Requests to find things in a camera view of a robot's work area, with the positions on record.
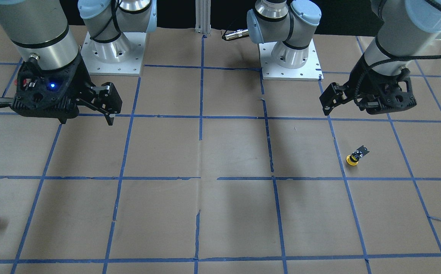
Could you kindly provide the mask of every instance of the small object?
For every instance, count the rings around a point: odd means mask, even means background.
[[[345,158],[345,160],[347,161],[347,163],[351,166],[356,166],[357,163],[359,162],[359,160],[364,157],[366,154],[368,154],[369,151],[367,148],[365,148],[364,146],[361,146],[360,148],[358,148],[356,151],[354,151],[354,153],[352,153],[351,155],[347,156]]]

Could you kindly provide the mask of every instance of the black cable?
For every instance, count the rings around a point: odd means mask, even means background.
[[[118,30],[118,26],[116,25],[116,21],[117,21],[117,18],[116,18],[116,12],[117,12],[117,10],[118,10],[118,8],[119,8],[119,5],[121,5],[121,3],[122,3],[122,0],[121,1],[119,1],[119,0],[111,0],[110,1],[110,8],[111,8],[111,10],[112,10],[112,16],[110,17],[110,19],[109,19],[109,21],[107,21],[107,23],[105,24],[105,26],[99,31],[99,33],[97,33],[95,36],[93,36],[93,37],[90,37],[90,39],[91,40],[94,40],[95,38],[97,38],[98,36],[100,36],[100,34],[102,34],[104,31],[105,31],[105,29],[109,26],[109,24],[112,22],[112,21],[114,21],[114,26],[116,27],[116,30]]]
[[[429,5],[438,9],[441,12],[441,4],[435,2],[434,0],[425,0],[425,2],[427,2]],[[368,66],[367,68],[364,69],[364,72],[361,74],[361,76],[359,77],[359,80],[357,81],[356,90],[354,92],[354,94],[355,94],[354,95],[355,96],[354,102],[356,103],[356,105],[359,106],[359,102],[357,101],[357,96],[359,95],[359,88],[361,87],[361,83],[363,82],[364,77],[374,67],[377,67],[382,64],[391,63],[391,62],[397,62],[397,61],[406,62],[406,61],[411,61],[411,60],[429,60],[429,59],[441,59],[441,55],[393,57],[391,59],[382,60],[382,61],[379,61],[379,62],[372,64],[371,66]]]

---

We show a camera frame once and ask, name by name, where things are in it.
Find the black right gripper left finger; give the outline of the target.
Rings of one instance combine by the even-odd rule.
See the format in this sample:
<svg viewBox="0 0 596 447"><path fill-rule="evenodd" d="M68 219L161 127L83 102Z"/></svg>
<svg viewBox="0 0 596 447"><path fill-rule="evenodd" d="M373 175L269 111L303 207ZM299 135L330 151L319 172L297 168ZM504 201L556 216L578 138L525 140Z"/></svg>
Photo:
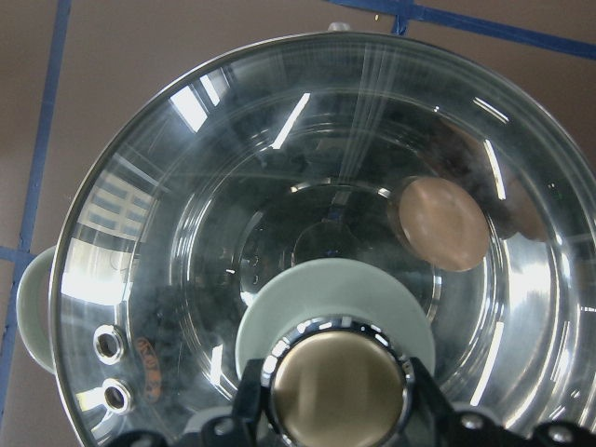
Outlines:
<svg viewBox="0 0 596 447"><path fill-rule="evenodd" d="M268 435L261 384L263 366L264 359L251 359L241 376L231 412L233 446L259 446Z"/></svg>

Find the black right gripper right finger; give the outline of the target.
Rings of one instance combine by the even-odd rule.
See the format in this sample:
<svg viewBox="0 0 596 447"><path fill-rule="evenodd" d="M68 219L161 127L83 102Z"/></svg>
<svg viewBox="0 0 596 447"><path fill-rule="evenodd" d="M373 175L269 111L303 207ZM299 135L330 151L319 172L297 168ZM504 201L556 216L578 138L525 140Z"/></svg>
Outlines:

**Exercise prompt:**
Your answer must be a single number: the count of lines in the records that include "Could".

**Reply to the exercise:**
2